= Beginning of Section =

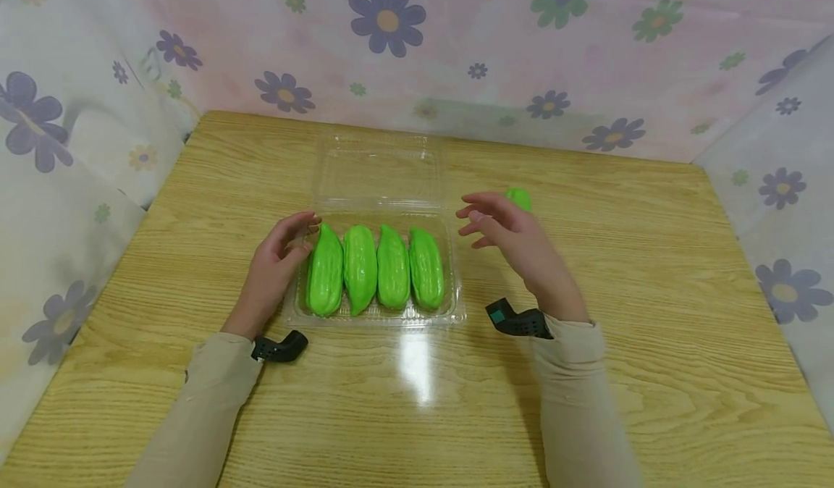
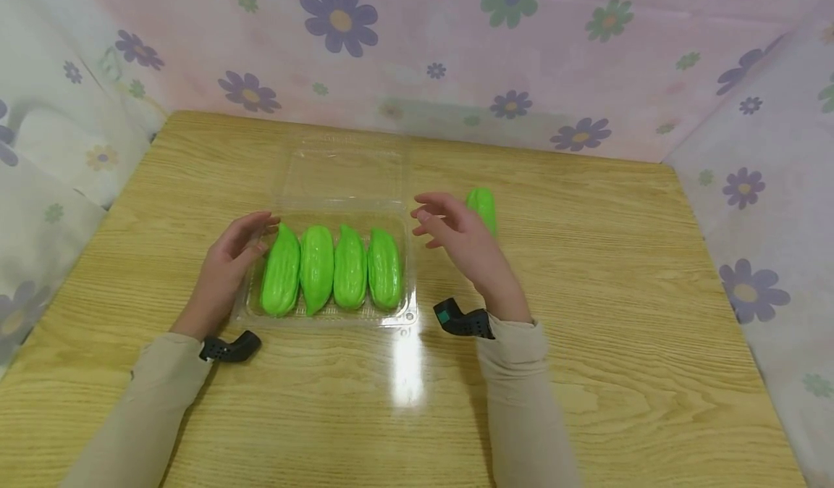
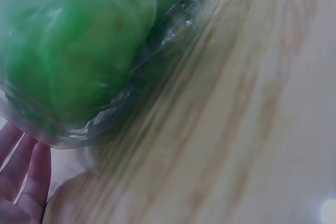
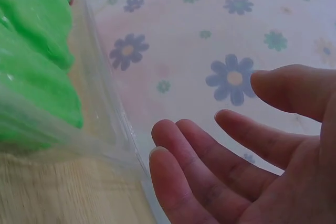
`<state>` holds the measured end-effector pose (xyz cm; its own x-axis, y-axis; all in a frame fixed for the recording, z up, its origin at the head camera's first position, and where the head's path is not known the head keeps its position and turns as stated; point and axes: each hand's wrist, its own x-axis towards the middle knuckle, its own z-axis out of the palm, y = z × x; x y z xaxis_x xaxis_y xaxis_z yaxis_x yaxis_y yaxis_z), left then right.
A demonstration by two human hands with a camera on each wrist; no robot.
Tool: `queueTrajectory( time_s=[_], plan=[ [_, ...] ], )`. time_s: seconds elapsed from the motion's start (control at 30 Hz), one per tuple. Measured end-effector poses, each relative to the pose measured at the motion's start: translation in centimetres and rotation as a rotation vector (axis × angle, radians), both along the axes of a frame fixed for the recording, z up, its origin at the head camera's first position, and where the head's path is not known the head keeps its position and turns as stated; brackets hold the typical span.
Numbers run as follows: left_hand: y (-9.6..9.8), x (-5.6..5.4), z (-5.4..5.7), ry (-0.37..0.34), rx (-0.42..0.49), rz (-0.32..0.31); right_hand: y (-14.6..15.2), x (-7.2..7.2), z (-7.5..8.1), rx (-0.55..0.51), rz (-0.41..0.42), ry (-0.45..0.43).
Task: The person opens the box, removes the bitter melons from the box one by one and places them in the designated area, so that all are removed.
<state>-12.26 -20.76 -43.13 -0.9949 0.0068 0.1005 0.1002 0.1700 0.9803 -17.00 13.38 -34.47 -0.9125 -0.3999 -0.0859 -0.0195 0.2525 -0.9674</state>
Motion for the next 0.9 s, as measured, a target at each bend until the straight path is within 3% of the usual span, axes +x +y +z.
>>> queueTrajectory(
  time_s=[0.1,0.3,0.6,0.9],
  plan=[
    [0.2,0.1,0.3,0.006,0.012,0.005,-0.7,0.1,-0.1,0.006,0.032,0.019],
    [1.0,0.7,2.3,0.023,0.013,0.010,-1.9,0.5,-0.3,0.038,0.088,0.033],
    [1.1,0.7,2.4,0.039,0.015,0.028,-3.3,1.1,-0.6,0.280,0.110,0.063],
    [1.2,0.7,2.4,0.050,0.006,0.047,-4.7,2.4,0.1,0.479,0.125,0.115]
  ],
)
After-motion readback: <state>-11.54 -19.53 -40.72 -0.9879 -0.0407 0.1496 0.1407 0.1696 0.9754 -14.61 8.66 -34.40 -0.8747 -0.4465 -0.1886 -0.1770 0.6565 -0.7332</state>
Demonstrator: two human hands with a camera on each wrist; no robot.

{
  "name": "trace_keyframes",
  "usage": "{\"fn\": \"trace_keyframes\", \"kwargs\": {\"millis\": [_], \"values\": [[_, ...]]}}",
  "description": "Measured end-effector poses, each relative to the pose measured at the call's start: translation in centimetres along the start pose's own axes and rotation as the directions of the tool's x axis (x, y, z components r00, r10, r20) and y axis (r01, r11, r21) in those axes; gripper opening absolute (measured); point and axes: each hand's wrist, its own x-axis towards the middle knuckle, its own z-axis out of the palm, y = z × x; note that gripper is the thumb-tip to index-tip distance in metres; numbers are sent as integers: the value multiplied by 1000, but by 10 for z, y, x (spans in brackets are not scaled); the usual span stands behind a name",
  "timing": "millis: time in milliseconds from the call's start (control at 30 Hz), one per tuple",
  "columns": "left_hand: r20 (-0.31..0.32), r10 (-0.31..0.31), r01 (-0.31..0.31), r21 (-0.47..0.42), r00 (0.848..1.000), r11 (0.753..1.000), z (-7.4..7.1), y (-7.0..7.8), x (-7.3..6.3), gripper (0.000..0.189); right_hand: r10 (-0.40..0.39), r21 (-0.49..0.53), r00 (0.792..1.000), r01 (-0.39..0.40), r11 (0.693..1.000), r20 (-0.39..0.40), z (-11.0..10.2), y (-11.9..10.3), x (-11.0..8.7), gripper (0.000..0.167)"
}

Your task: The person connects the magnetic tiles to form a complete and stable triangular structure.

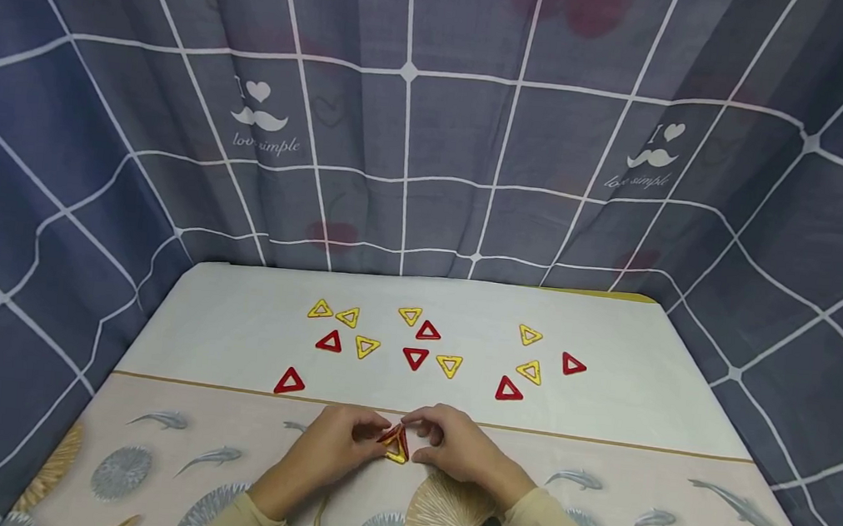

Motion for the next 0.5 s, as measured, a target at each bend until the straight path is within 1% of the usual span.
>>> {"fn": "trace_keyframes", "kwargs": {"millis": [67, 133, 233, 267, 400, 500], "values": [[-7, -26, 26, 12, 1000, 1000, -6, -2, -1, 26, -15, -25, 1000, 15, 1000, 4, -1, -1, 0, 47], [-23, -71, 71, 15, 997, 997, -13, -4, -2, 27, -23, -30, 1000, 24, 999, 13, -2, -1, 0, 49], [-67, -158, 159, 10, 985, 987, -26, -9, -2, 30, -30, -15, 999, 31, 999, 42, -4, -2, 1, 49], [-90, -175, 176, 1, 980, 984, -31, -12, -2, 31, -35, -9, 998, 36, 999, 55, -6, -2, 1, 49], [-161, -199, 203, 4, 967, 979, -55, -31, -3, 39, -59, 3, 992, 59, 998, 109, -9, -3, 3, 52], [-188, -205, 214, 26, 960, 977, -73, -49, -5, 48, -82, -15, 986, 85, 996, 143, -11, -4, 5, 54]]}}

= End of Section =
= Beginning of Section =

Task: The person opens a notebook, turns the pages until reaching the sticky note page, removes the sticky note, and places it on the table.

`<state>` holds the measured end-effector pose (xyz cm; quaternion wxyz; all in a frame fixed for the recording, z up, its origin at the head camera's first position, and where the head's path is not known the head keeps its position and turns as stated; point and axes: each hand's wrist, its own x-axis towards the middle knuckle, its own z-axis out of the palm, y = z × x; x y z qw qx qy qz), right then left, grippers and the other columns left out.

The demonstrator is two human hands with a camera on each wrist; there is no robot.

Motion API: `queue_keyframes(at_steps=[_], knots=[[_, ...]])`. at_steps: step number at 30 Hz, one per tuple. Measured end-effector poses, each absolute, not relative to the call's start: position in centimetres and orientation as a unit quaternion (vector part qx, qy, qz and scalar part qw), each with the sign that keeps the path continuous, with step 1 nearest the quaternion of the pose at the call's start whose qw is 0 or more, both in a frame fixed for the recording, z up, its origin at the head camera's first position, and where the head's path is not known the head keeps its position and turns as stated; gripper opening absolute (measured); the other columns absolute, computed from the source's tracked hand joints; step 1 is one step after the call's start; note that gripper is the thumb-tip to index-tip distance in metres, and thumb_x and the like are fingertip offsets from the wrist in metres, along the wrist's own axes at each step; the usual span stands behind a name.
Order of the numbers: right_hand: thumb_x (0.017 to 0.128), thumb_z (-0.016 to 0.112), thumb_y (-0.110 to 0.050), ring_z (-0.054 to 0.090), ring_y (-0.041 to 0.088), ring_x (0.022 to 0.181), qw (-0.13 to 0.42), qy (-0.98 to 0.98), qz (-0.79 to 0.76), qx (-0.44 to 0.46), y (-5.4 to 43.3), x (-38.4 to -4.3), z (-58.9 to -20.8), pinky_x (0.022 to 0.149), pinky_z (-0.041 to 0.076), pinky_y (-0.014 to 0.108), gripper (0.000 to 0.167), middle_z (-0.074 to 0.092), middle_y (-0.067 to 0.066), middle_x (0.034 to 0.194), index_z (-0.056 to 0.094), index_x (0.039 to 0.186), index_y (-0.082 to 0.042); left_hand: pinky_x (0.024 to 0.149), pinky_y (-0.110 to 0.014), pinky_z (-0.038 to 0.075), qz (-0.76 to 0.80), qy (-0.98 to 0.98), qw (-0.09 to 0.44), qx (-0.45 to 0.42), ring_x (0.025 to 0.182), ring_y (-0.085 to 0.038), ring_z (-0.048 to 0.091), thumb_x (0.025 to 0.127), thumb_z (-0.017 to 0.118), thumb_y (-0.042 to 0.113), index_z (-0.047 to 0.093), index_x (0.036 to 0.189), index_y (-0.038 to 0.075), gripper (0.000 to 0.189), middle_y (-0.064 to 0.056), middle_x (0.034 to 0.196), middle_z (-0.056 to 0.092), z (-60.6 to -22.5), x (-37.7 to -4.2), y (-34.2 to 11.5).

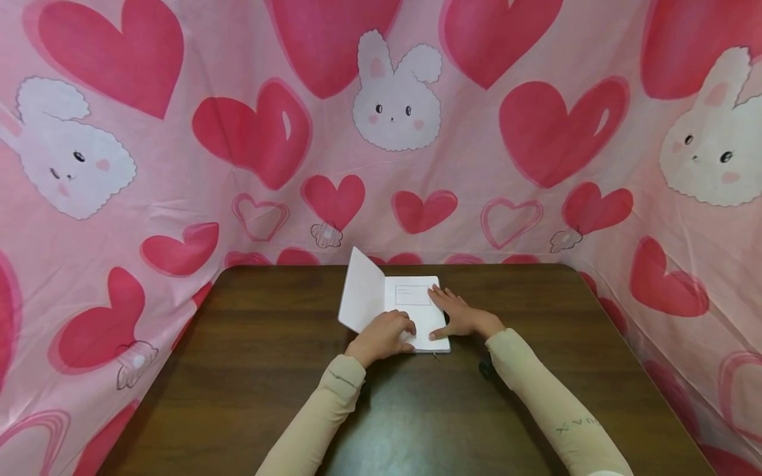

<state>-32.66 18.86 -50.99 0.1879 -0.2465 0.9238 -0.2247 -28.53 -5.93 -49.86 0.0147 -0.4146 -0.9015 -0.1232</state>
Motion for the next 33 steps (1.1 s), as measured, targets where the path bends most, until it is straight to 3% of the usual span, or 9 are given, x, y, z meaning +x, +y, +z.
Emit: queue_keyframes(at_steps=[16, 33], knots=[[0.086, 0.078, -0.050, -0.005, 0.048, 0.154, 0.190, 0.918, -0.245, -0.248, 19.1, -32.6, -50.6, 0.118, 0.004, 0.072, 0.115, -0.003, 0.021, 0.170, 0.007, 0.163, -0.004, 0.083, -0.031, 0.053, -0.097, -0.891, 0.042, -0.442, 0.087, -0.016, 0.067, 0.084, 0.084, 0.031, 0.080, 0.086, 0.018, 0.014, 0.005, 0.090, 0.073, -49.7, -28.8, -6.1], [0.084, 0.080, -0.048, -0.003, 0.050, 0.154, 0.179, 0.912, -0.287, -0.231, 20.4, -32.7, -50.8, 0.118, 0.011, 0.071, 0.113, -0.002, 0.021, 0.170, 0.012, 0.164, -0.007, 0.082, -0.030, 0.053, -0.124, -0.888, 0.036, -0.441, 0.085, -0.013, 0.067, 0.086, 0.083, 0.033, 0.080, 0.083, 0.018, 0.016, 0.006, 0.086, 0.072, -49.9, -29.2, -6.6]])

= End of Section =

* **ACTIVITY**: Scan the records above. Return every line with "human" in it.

* **TASK RESPONSE**:
A demonstration by two human hands with a camera on each wrist; no robot.
Demonstrator: two human hands with a camera on each wrist; no robot.
The demonstrator is two human hands with a camera on each wrist; there is no robot.

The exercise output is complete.